Reliability targets #
| Metric | Target | How to hit it |
|---|---|---|
| Cross-shard data collision rate | 0% |
Per-shard seed + namespaced keys |
| Seed reproducibility | 100% of failures replayable |
Log resolved seed in global setup |
| Inter-shard pass-rate variance | < 0.5% between shards |
Disjoint ranges, no shared fixtures |
| Suite flake rate after fix | < 0.5% |
Combine with per-worker DB isolation |
Frequently Asked Questions #
Q: Why not just give every shard a random seed instead of deriving one?
A: A purely random seed prevents collisions but destroys reproducibility — when shard 3 fails you cannot replay the exact data. Deriving from the shard index gives you both: distinct ranges and a value you can reconstruct with SHARD_INDEX=3.

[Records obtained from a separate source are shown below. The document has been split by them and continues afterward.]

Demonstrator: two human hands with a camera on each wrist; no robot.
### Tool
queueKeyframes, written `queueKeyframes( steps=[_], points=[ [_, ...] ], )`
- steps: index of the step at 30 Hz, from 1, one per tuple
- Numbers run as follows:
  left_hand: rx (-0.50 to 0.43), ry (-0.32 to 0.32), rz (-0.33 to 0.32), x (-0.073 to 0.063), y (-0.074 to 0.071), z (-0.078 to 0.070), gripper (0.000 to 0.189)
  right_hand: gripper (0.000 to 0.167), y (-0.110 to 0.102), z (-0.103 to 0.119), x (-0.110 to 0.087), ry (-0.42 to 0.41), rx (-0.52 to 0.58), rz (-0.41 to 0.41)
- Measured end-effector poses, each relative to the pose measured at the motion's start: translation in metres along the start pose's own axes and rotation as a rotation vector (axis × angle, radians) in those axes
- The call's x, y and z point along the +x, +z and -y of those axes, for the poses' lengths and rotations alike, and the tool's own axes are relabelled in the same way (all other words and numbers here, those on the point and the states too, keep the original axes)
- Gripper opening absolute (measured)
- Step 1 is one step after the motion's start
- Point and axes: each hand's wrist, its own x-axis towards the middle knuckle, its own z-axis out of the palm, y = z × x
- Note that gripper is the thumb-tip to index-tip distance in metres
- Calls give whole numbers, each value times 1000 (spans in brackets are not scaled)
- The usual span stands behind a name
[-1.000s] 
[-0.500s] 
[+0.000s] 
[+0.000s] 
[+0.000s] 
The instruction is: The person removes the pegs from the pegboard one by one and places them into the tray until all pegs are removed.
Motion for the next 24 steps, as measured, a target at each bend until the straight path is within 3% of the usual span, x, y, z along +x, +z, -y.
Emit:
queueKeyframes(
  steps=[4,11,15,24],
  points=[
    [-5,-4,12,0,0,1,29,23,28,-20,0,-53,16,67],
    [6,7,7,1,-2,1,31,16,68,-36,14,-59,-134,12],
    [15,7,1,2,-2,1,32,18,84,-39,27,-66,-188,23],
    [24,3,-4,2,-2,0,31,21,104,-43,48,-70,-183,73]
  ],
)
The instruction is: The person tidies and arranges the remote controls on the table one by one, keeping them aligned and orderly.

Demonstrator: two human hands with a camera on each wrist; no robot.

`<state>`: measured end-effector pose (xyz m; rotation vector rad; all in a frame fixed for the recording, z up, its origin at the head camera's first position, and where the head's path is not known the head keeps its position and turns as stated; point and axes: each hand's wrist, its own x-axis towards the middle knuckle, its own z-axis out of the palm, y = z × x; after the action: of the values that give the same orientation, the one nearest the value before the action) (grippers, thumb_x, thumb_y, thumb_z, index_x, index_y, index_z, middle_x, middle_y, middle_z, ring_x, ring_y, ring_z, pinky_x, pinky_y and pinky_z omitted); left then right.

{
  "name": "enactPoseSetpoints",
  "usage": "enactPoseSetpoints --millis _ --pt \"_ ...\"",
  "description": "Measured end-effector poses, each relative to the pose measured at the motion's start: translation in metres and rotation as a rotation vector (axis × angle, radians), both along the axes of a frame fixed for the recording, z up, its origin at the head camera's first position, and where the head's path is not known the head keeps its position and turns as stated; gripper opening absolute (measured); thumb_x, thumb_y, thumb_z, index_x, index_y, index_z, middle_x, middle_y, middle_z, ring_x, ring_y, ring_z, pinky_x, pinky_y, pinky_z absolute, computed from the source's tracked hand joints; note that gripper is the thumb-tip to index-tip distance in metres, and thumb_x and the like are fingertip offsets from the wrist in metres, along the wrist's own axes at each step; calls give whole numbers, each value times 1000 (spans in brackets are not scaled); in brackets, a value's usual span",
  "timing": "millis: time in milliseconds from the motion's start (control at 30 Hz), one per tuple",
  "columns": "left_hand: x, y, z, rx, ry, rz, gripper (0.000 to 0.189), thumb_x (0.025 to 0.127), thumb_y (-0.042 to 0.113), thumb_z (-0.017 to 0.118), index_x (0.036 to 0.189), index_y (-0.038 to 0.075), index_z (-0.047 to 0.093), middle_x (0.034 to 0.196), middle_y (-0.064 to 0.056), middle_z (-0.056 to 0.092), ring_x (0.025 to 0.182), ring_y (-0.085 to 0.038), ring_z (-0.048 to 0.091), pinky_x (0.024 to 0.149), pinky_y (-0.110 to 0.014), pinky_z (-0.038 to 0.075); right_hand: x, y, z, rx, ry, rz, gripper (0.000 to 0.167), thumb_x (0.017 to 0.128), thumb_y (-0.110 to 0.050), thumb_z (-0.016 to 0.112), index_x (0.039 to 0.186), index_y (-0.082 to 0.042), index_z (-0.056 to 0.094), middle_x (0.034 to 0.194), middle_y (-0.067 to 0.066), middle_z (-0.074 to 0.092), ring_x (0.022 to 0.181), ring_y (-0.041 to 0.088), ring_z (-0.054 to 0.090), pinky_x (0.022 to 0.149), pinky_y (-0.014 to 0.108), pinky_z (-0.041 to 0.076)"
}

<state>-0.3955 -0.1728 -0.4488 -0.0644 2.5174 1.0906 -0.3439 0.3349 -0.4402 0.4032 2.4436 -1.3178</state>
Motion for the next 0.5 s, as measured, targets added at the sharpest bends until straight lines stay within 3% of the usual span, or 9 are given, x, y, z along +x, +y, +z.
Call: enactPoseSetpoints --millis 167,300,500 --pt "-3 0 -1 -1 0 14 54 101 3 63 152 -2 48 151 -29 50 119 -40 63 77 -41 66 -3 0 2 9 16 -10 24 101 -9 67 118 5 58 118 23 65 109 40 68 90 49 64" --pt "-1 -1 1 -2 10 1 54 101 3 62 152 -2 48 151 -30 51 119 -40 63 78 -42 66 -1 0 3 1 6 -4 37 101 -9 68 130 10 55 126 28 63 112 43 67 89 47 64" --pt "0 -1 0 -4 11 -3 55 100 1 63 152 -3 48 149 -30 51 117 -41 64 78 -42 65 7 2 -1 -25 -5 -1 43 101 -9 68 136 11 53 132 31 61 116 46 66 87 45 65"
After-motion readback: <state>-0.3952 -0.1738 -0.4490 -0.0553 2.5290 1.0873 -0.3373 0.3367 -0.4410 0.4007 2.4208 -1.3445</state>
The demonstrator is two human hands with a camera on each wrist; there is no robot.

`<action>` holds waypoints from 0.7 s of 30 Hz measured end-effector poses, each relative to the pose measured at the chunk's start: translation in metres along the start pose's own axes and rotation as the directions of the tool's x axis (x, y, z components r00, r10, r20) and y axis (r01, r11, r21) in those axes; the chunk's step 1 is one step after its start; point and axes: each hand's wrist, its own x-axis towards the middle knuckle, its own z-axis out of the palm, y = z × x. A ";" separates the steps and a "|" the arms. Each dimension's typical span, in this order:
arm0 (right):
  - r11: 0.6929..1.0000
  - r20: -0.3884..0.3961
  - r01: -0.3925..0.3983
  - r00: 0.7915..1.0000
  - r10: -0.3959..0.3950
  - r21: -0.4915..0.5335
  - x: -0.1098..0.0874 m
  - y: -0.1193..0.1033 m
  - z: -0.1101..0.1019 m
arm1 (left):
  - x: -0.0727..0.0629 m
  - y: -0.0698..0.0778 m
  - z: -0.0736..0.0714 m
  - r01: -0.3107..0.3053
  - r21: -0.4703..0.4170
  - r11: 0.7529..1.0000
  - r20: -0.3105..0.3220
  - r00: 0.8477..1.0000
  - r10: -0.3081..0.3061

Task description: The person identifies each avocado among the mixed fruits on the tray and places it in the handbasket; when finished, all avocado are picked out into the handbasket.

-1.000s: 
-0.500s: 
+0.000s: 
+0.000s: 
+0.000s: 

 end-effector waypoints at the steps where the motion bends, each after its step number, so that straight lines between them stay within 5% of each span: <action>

Q: Does this matter if each shard uses its own ephemeral database? A: Less so for DB keys, but seed collisions can still produce identical snapshot files, identical external-API request bodies, or identical S3 prefixes. Per-shard seeding is cheap insurance even with isolated databases.
Q: How does this interact with retries? A: Retries within a shard reuse that shard’s seed, which is correct — you want the retry to reproduce the same data. Cross-shard distinctness is unaffected because the offset is fixed per job.